*Work to be completed*: What is needed is a faithful copy of all the entries, with no pictures in it.

*Provided material*:
+ + + + +

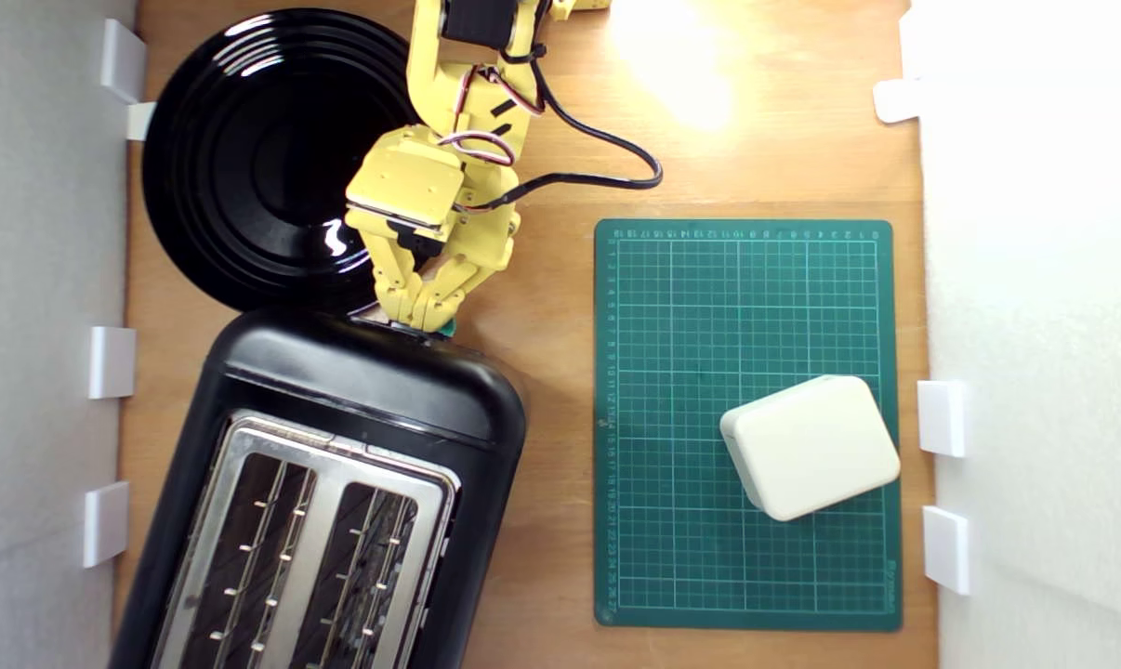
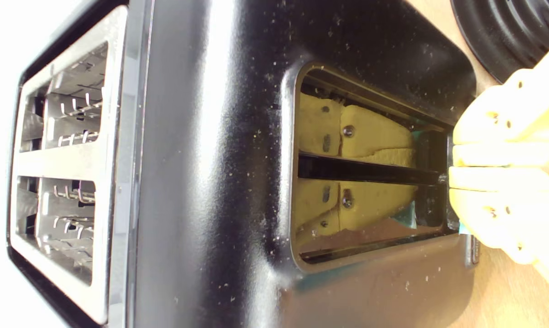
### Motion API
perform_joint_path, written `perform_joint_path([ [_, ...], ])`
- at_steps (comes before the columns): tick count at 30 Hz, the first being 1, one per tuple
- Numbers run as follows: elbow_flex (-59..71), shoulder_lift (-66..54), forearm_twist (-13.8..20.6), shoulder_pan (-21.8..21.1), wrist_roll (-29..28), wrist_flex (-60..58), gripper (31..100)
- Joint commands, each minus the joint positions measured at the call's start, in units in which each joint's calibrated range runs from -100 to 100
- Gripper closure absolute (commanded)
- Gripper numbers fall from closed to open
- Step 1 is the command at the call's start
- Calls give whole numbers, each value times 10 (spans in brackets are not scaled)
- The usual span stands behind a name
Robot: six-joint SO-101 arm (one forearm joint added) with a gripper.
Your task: Start toaster
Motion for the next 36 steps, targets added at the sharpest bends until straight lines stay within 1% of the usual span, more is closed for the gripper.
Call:
perform_joint_path([
  [1, 15, 30, -13, 15, -5, 5, 989],
  [3, 4, 21, -21, 9, -11, 7, 989],
  [7, -50, 17, -21, 8, -11, 102, 989],
  [9, -76, 18, -21, 8, -11, 126, 989],
  [14, -91, 16, -21, 8, -10, 138, 989],
  [16, -92, 15, -15, 7, -10, 151, 989],
  [21, -154, 1, -22, -10, -11, 251, 989],
  [24, -169, -11, -23, -22, -14, 265, 989],
  [27, -178, -37, -25, -26, -14, 267, 989],
  [29, -204, -61, -50, -26, -11, 268, 989],
  [30, -220, -73, -55, -26, -11, 270, 989],
  [33, -292, -114, -57, -29, -12, 336, 989],
  [36, -360, -148, -57, -60, -12, 408, 989],
])
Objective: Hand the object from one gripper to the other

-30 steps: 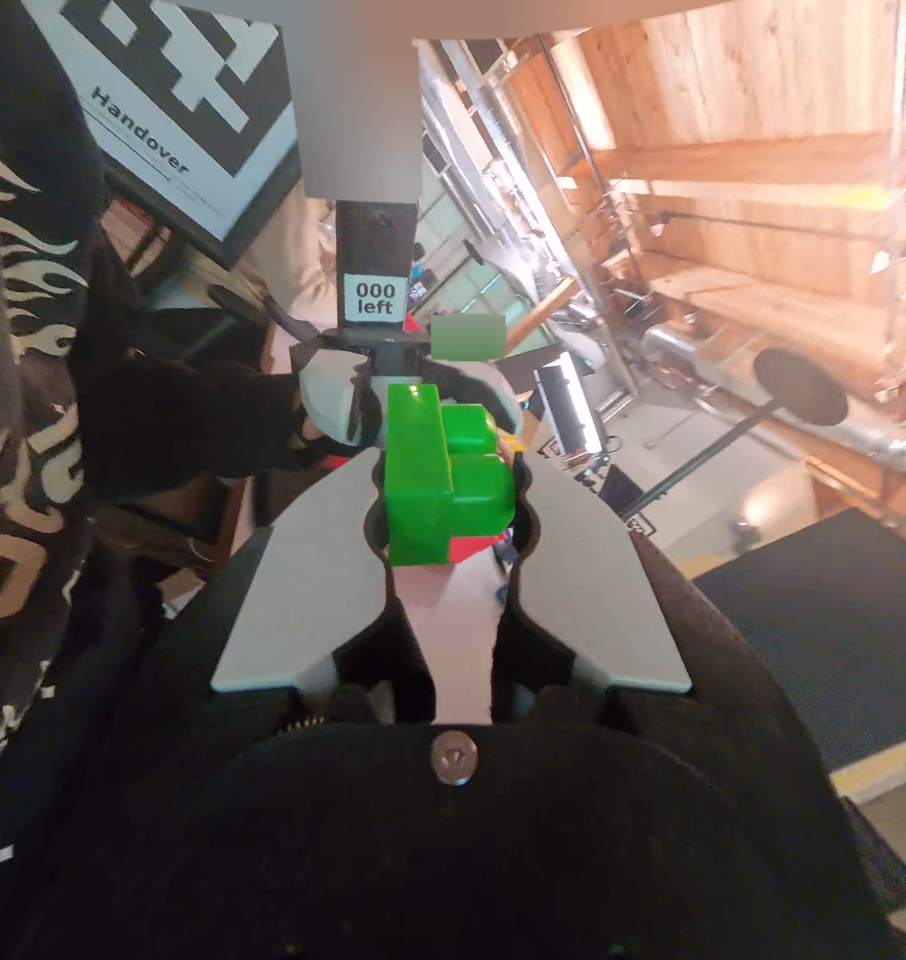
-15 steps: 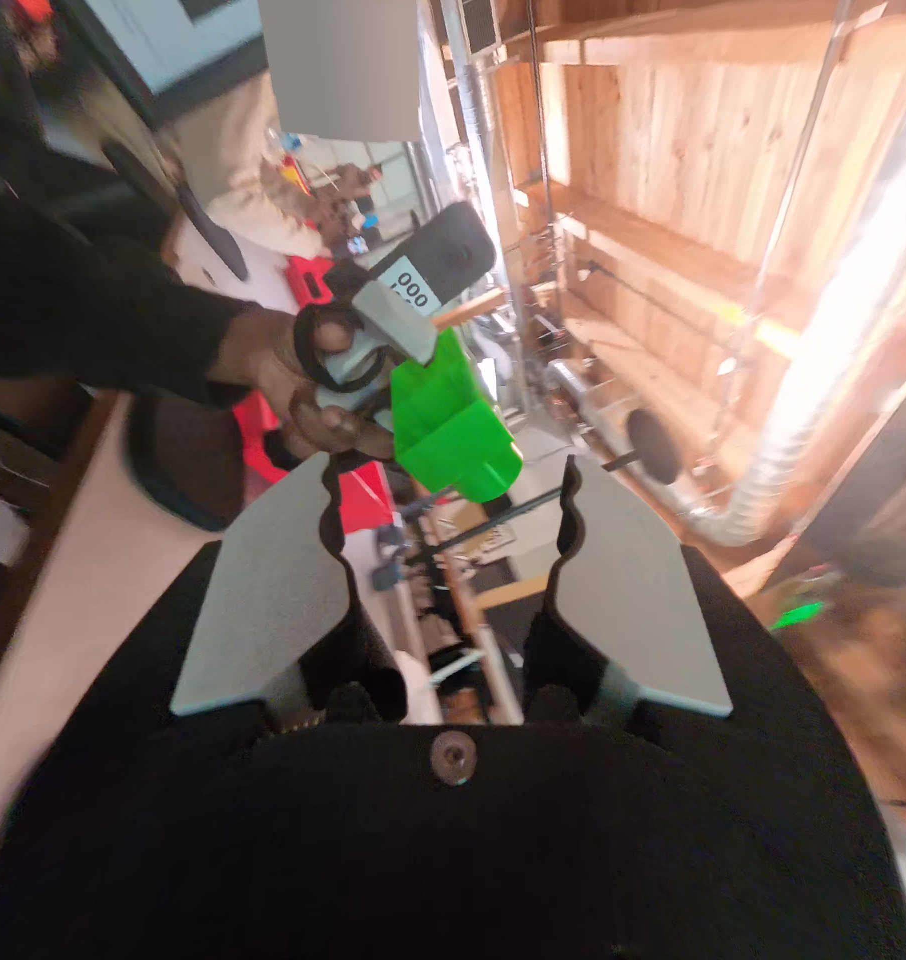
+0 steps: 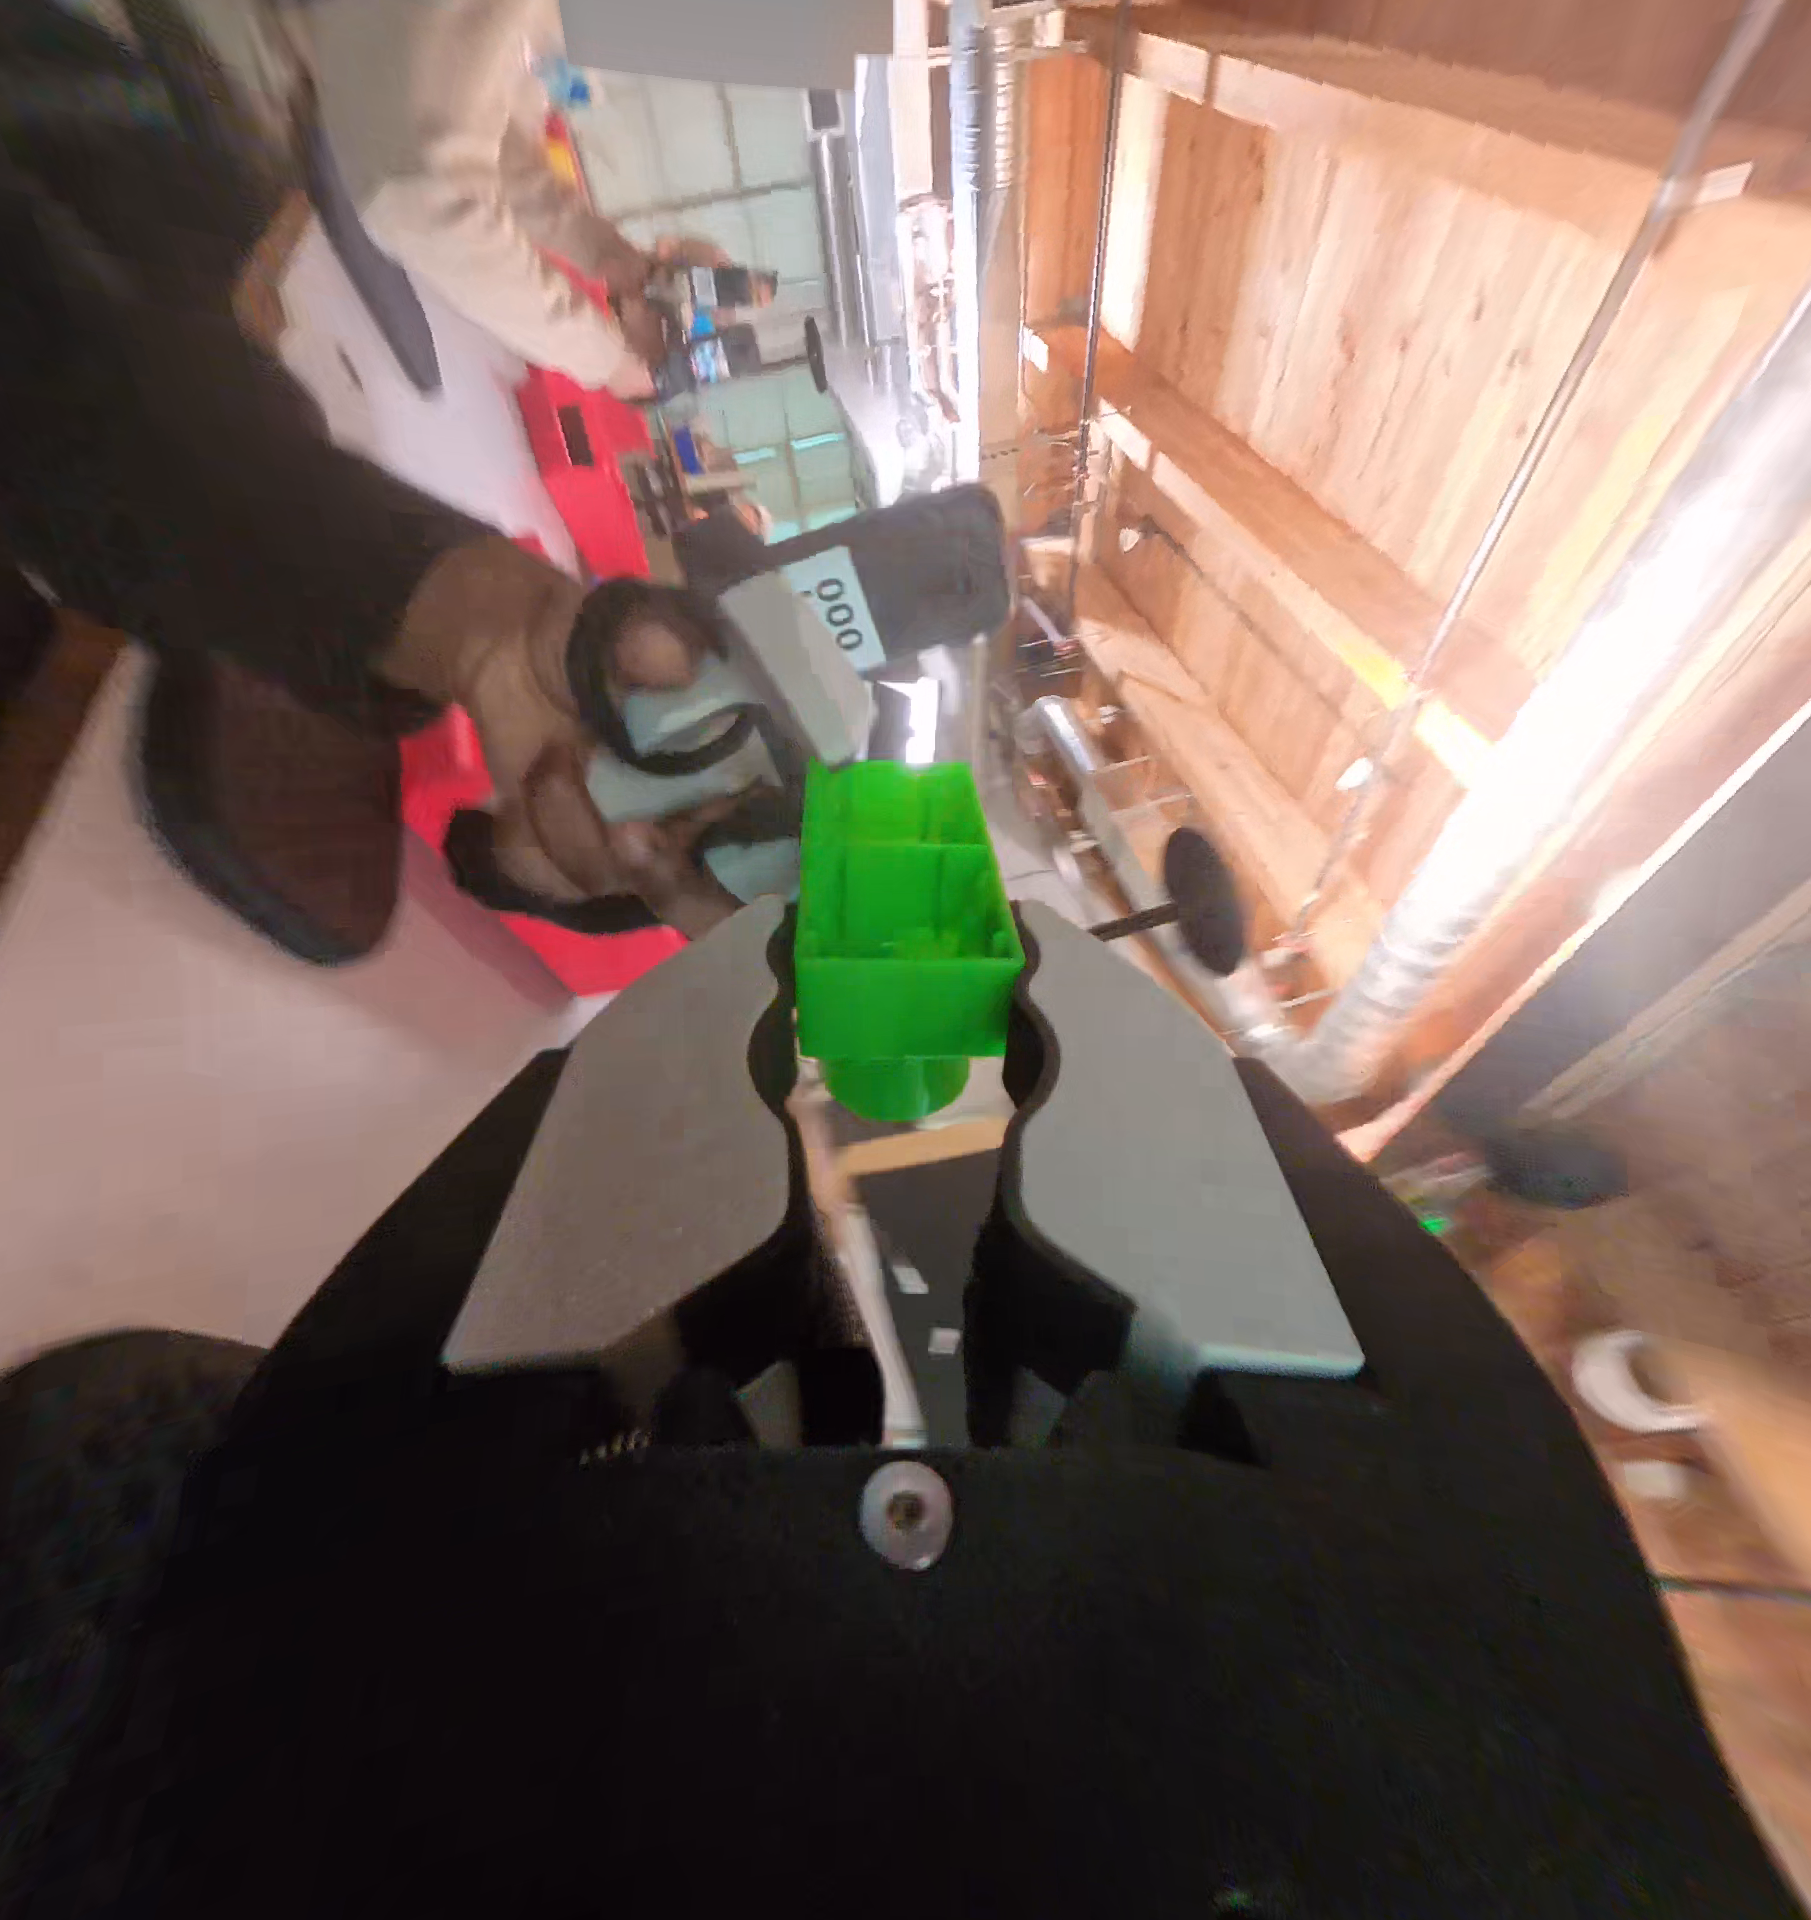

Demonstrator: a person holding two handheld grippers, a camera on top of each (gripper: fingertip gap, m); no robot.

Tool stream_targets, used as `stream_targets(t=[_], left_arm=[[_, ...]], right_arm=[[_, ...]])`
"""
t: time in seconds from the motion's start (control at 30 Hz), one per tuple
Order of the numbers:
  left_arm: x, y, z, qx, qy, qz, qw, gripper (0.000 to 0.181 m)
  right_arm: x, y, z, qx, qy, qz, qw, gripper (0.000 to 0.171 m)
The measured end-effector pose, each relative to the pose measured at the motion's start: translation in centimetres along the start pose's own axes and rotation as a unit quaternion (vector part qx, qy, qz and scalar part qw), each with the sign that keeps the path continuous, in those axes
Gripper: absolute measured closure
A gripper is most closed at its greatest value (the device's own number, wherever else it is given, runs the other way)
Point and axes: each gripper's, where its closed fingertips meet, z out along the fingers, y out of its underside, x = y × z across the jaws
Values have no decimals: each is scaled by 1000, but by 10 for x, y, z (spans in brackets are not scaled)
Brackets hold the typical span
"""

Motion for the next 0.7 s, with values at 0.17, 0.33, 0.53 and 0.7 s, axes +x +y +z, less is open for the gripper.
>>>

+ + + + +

*Written answer*:
### Motion API
perform_joint_path, written `perform_joint_path([ [_, ...], ])`
- at_steps (comes before the columns): tick count at 30 Hz, the first being 1, one per tuple
- Numbers run as follows: elbow_flex (-59..71), shoulder_lift (-66..54), forearm_twist (-13.8..20.6), shoulder_pan (-21.8..21.1), wrist_roll (-29..28), wrist_flex (-60..58), gripper (31..100)
- Joint commands, each minus the joint positions measured at the call's start, in units in which each joint's calibrated range runs from -100 to 100
- Gripper closure absolute (commanded)
- Gripper numbers fall from closed to open
- Step 1 is the command at the call's start
- Calls give whole numbers, each value times 10 (spans in brackets are not scaled)
- The usual span stands behind a name
Robot: six-joint SO-101 arm (one forearm joint added) with a gripper.
Your task: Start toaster
Motion for the next 36 steps, targets added at the sharpest bends until straight lines stay within 1% of the usual span, more is closed for the gripper.
Call:
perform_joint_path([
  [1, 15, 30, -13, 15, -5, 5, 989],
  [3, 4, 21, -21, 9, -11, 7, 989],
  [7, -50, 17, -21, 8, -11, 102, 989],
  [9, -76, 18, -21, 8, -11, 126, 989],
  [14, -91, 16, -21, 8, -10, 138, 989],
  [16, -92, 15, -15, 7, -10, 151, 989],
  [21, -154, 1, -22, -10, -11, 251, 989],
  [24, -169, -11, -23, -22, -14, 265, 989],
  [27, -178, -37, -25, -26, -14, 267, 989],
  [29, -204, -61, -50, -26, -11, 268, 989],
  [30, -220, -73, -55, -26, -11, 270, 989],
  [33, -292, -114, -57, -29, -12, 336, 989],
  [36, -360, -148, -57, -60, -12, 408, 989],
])
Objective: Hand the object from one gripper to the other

-30 steps: 
-15 steps: 
+0 steps: 

Demonstrator: a person holding two handheld grippers, a camera on top of each (gripper: fingertip gap, m); no robot.

Tool stream_targets, used as `stream_targets(t=[_], left_arm=[[_, ...]], right_arm=[[_, ...]])`
"""
t: time in seconds from the motion's start (control at 30 Hz), one per tuple
Order of the numbers:
  left_arm: x, y, z, qx, qy, qz, qw, gripper (0.000 to 0.181 m)
  right_arm: x, y, z, qx, qy, qz, qw, gripper (0.000 to 0.171 m)
The measured end-effector pose, each relative to the pose measured at the motion's start: translation in centimetres along the start pose's own axes and rotation as a unit quaternion (vector part qx, qy, qz and scalar part qw), each with the sign that keeps the path continuous, in those axes
Gripper: absolute measured closure
A gripper is most closed at its greatest value (the device's own number, wherever else it is given, runs the other way)
Point and axes: each gripper's, where its closed fingertips meet, z out along the fingers, y out of its underside, x = y × z across the jaws
Values have no decimals: each is scaled by 1000, but by 10 for x, y, z (spans in brackets are not scaled)
Brackets hold the typical span
"""

Motion for the next 0.7 s, with values at 0.17, 0.33, 0.53 and 0.7 s, axes +x +y +z, less is open for the gripper.
>>>

What precedes this is the full answer.